Exercise instructions> Among the entries that follow, the required portion opens with the line containing "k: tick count" and closes with the line containing "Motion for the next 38". Give that portion again exactly, and nothing else.

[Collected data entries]
____________________

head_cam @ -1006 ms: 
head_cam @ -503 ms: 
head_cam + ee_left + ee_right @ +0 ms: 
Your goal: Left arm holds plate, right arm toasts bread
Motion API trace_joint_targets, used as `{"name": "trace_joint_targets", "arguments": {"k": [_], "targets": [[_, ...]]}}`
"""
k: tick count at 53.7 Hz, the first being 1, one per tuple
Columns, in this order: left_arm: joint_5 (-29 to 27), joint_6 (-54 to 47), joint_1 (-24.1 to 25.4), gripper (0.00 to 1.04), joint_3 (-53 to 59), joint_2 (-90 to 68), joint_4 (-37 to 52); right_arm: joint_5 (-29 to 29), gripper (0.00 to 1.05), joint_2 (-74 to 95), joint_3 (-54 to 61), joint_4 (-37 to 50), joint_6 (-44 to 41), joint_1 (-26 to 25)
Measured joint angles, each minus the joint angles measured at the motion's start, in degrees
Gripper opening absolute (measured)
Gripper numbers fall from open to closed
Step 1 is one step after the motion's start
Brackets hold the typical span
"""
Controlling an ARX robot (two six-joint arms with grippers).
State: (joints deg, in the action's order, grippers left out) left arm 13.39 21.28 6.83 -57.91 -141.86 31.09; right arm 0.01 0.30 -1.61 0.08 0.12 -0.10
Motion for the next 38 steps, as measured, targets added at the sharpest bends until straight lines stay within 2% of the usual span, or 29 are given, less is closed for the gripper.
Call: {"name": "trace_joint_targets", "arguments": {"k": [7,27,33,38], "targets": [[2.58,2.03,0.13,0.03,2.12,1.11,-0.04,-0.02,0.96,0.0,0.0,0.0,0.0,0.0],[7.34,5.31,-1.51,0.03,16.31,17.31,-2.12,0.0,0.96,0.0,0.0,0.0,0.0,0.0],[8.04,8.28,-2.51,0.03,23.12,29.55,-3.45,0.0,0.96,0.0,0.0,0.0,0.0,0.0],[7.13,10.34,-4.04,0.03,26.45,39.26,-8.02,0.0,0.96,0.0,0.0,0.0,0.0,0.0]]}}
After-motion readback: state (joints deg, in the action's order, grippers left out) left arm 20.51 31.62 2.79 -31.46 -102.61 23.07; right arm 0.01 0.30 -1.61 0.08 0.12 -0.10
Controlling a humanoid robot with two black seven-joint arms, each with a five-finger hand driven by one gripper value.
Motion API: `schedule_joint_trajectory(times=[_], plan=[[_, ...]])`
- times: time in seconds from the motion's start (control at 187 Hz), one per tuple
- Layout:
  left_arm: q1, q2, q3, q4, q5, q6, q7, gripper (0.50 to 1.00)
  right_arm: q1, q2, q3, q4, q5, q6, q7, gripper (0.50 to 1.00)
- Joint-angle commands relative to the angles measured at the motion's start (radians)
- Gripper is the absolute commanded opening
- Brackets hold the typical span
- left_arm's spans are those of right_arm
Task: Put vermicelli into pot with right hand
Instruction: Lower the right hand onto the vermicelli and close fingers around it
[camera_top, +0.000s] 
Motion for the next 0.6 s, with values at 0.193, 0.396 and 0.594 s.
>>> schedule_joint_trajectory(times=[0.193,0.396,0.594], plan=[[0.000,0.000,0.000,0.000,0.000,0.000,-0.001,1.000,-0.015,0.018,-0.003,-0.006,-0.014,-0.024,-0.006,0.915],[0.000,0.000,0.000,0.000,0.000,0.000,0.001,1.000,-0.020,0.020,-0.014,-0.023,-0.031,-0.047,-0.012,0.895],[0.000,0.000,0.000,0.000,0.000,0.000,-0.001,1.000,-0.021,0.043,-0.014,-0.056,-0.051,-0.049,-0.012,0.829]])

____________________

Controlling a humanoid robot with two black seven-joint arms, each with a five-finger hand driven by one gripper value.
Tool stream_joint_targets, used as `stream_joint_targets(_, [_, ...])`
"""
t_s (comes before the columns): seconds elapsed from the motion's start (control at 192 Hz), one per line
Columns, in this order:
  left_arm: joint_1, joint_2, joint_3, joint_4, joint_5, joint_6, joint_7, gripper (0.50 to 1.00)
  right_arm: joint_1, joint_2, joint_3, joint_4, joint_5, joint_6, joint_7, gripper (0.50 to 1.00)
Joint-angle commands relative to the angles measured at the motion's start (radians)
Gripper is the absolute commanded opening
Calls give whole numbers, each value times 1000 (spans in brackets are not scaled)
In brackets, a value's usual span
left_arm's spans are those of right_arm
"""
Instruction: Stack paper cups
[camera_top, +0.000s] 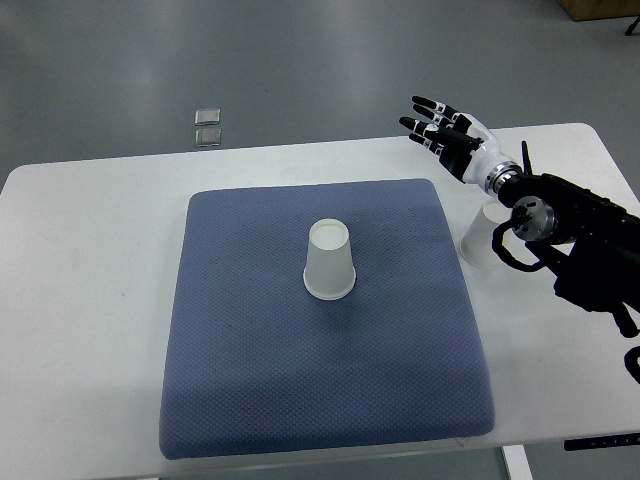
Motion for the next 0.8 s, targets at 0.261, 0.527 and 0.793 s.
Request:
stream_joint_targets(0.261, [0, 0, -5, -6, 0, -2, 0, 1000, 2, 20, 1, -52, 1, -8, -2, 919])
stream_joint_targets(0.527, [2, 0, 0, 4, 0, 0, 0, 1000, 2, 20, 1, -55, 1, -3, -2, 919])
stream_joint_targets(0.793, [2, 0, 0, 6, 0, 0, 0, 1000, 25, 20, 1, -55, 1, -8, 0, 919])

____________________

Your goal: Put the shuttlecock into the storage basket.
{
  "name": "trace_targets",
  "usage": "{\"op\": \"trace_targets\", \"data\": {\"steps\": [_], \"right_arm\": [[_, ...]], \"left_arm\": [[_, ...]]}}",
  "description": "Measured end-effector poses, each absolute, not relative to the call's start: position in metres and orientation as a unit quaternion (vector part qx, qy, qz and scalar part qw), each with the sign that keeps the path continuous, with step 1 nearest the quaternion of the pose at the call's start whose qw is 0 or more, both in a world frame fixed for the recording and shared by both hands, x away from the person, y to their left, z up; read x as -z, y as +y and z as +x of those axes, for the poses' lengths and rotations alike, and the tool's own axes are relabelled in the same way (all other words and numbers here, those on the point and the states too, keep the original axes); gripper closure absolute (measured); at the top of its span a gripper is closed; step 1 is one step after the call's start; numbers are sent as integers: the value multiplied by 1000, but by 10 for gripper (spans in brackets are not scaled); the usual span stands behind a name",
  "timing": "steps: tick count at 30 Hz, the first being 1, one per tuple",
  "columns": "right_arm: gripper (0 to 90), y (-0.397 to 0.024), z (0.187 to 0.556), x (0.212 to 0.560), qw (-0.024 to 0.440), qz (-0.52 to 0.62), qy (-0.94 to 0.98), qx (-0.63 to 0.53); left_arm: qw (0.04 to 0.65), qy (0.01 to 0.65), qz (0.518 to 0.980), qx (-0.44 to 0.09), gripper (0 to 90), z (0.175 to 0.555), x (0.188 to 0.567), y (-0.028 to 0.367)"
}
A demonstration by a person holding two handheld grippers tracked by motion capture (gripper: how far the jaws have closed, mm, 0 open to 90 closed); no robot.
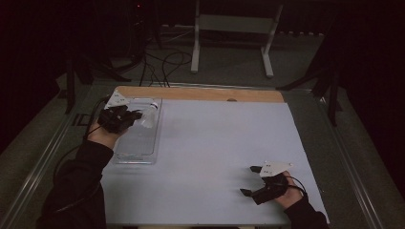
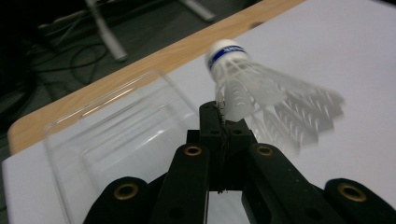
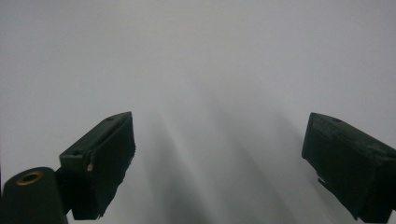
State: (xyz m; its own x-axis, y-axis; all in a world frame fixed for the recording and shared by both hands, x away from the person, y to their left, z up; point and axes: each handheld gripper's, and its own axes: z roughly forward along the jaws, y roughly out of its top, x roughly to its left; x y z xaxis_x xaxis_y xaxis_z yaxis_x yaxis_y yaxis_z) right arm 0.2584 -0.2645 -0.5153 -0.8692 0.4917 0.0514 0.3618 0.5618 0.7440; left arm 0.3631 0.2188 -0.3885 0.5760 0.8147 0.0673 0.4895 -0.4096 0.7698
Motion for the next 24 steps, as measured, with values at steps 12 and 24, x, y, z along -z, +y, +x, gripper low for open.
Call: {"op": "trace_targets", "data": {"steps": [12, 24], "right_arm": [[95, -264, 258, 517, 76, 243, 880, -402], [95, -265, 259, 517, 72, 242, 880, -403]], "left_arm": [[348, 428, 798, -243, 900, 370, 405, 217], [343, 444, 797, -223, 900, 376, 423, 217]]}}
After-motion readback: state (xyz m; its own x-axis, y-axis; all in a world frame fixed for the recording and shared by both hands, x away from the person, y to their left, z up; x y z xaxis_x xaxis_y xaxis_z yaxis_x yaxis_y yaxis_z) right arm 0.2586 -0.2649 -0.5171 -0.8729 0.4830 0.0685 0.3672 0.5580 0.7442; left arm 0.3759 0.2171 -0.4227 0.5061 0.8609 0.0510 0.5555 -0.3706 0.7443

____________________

Exercise answer>
k: tick count at 53.7 Hz, the first being 1, one per tuple
Columns, in this order: left_arm: joint_5 (-29 to 27), joint_6 (-54 to 47), joint_1 (-24.1 to 25.4), gripper (0.00 to 1.04), joint_3 (-53 to 59), joint_2 (-90 to 68), joint_4 (-37 to 52); right_arm: joint_5 (-29 to 29), gripper (0.00 to 1.05), joint_2 (-74 to 95), joint_3 (-54 to 61), joint_4 (-37 to 50), joint_6 (-44 to 41), joint_1 (-26 to 25)
Measured joint angles, each minus the joint angles measured at the motion's start, in degrees
Gripper opening absolute (measured)
Gripper numbers fall from open to closed
Step 1 is one step after the motion's start
Brackets hold the typical span
"""
Controlling an ARX robot (two six-joint arms with grippers).
State: (joints deg, in the action's order, grippers left out) left arm 13.39 21.28 6.83 -57.91 -141.86 31.09; right arm 0.01 0.30 -1.61 0.08 0.12 -0.10
Motion for the next 38 steps, as measured, targets added at the sharpest bends until straight lines stay within 2% of the usual span, or 29 are given, less is closed for the gripper.

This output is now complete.